I guess a lot of people would say you should never do any feature development significant enough to require a branch unless that branch is directly from the trunk. In that case, the only branches would be feature branches and all tags would be from the trunk as well. Unfortunately I don't have that luxury because I have to support a number of old versions for customers who (for one reason or another) can't upgrade to the very latest.

Upvotes: 0

Views: 56

Answers (1)

Ben
Ben

Reputation: 8905

You structured your multi-project repository backwards from the recommended setup. You should put trunk, tags, and branches INSIDE project P rather than the other way around.

I think it makes very little sense to stick your tags into sub-tags like that. What are you hoping to gain by doing it that way? You wouldn't refer to a released version as 3/3.1/3.1.1. You would refer to it simply as 3.1.1. So why name your tags using the former method?
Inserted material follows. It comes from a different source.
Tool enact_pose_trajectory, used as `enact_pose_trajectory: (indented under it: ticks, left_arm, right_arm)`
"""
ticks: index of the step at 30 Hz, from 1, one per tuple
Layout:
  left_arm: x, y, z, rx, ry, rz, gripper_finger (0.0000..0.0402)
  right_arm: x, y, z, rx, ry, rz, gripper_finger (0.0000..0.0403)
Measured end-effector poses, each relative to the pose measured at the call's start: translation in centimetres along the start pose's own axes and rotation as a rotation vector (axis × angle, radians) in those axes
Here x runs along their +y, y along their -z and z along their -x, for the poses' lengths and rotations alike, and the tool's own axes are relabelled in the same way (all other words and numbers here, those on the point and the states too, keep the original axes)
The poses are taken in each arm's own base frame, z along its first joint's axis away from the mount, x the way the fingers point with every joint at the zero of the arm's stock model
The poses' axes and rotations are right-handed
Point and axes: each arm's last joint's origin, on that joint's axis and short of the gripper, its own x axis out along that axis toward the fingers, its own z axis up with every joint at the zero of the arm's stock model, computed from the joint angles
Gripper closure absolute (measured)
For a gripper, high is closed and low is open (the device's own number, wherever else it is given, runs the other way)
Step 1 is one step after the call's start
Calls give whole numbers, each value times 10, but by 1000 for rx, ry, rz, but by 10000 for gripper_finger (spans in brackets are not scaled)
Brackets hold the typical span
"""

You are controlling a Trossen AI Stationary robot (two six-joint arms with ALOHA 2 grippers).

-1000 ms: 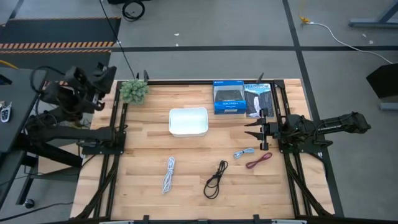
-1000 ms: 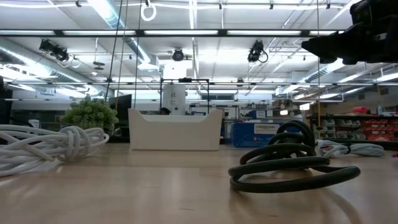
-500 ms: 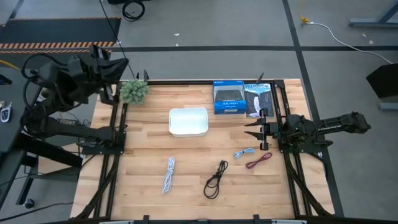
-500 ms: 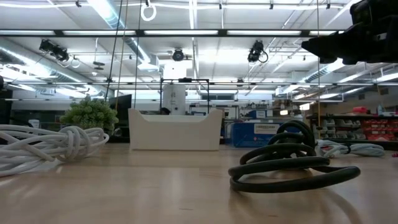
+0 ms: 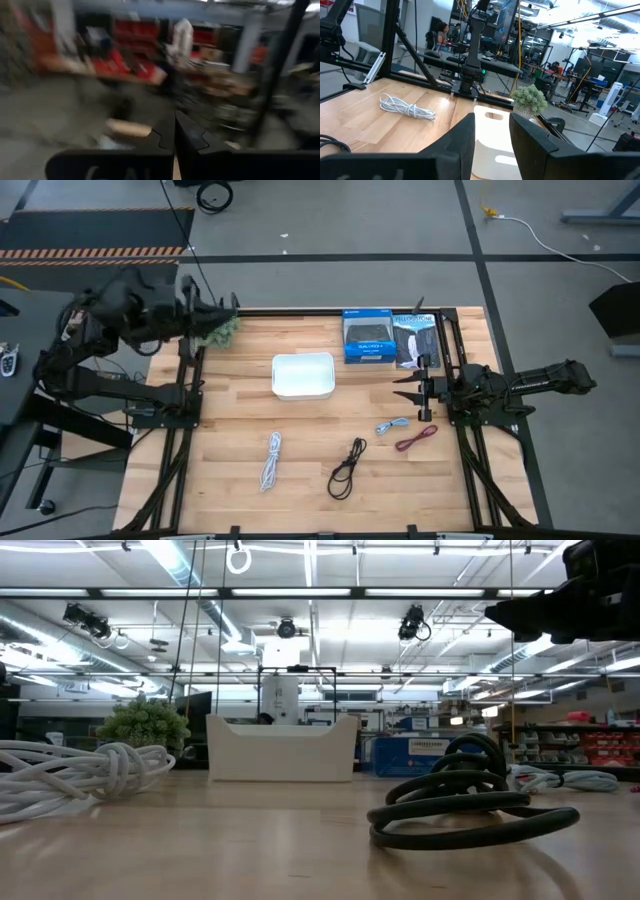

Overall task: Pick and place USB-C Cables
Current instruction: Put the white charger cable into the white bin

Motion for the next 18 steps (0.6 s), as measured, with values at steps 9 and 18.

Branches make slightly more sense, and I can see where you're going with that, but I think I'd still recommend not making nested folders. I think you should develop a feature or bugfix in one branch (preferably off trunk, but that's not all that important) and then port it over to each other branch that needs it using a single merge revision. Then you just need a "feature1" and "feature2" branch instead of specifying where it comes from. The history should tell you where it comes from, and mergeinfo on each branch/trunk should tell you whether each branch has the feature or not.